Edimotion, das Festival für Filmschnitt und Montagekunst, legt dieses Jahr seinen Schwerpunkt auf Teilhabe, Inklusion und die Vermeidung kolonialer Muster. Die künstlerische Leiterin Kyra Scheurer über „klare Akzente in der filmischen und gesellschaftlichen Debatte“.
choices: Frau Scheurer, Ihr Festival Edimotion hatte immer schon den Vorteil, dass es sich dank seines Teilbereiches Schnitt und Montage sehr genau mit der Funktionsweise von Film beschäftigen konnte. Ist das auch ein Vorteil, wenn Sie nun, zur 23. Ausgabe von Edimotion, ganz konkret das Thema Teilhabe diskutieren?

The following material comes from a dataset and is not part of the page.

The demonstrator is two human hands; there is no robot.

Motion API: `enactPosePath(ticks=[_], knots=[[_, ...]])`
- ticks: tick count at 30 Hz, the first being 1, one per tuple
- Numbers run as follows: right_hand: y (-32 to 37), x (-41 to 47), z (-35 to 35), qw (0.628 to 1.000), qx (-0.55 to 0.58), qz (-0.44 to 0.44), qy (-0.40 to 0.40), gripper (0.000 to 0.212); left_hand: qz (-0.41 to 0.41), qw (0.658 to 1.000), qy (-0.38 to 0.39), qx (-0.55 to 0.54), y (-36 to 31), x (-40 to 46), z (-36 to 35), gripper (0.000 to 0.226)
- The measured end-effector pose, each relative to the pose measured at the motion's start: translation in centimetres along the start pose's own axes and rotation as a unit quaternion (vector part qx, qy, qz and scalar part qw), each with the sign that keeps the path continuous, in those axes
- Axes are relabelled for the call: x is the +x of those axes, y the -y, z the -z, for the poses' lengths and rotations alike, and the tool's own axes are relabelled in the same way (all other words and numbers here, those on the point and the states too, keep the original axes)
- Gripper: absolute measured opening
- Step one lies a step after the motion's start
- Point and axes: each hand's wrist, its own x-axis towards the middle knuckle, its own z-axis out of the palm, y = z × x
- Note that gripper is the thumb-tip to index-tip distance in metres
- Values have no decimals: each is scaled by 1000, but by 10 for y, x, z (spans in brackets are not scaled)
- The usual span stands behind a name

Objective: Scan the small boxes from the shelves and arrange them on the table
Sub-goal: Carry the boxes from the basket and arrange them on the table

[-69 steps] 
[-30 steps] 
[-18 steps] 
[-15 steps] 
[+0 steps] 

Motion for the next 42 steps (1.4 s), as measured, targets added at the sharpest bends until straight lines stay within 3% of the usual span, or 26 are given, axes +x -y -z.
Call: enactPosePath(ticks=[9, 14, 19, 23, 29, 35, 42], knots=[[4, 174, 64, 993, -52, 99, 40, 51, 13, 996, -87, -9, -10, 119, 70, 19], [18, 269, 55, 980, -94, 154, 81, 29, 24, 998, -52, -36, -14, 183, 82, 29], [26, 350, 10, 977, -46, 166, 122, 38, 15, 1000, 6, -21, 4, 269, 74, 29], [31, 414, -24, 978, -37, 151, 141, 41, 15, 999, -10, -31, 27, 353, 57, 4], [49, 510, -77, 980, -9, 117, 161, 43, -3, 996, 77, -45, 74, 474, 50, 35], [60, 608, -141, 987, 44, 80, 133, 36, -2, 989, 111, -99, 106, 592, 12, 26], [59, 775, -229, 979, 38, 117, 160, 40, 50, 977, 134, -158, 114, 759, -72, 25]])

Genaues Hinsehen ist natürlich immer ein Vorteil. Nein, eigentlich betreten wir hier in der inhaltlichen Diskussion eher Neuland: Qualitäten wie Teilhabe, Diversität und das Kreieren eines möglichst diskriminierungsfreien Raums ist uns in der Durchführung des Festivals schon einige Zeit ein dringliches Anliegen, in Zusammenhang mit der Filmwirtschaft wird Teilhabe aber inhaltlich bislang vor allem in Zusammenhang mit Rezeption oder der konkreten Arbeit am Filmset diskutiert. Aber auch in der Postproduktion werden unzählige Entscheidungen gefällt und wichtige Weichen gestellt für das gesellschaftliche Miteinander und die Wahrnehmung bzw. Darstellung von marginalisierten Gruppen. Und hier setzen wir an - sehr bewusst erstmals auch mit interaktiven Veranstaltungsformaten im Rahmen des Themenschwerpunkts. Dialog ist der Schlüssel zur Veränderung.
In drei Panels geht es um den Abbau von Berührungsängsten und kolonialen Stereotypen und die besondere Herausforderung, wenn Filme über Menschen mit Beeinträchtigungen geschnitten und montiert werden. Wo sehen Sie die größten Herausforderungen oder Verbesserungsmöglichkeiten?
Die größten Herausforderungen liegen im Erkennen und in der Reflexion unserer eigenen Muster, der eigenen unbewussten Vorannahmen und der Art und Weise, wie sie unser Handeln und auch unseren künstlerischen und professionellen Ausdruck prägen. Erst, wenn man dazu wirklich bereit ist, fällt die Kommunikation darüber leichter, kann man sich in (Film)teams gemeinsam Herausforderungen stellen, leichter Perspektiven wechseln und mitteilen, und sowohl das Miteinander im Schneideraum als auch die dort entstehenden Werke achtsamer und mit veränderter Haltung gestalten.
Es geht Ihnen nicht nur um die Filmindustrie, sondern auch um das Thema Montage in gesellschaftlichen Debatten. Wo wirkt diese Montage besonders stark, oder wo wird sie als Instrument eingesetzt, ohne dass wir es merken?
Der letztjährige Themenschwerpunkt bei Edimotion hat unter dem Motto „Macht und Montage“ unter anderem Aspekte von Instrumentalisierung und Manipulation ausgelotet - bis hin zu Phänomenen wie Warfluencing. Aber auch dort ging es am Rande schon um Möglichkeiten des partizipativen Montierens im Dokumentarfilm, also die Teilhabe von Protagonist:innen an Entscheidungen im Schnittprozess. In diesem Jahr vertiefen wir das und beleuchten einige benachbarte Ausprägungen von Teilhabe - etwa die Frage nach einem „queeren Schnitt“, die Übersetzbarkeit von Montagesprache in Audiodeskriptionen von Teams aus blinden und sehenden Filmbeschreiber:innen, die Relevanz von afrikanischem Storytelling für nachhaltiges und dekolonialisierendes Erzählen, und, anhand konkreter Filmausschnitte, auch sehr praktisch zum Beispiel die Gefahren, die mit der Verwendung von kolonialem Archivmaterial einhergehen: Wie können wir vermeiden, dessen implizierte Wertungen, Zuschreibungen, Rassismen und übergriffige Blicke zu reproduzieren, wie kann man eventuell sogar mittels dieses Materials unseren eigenen Biases einen Spiegel vorhalten. Hier fällt der Montage in ihrer Kommentarfunktion eine Bedeutung zu, die bis zum persönlichen Beitrag zu antirassistischer Intervention reichen kann.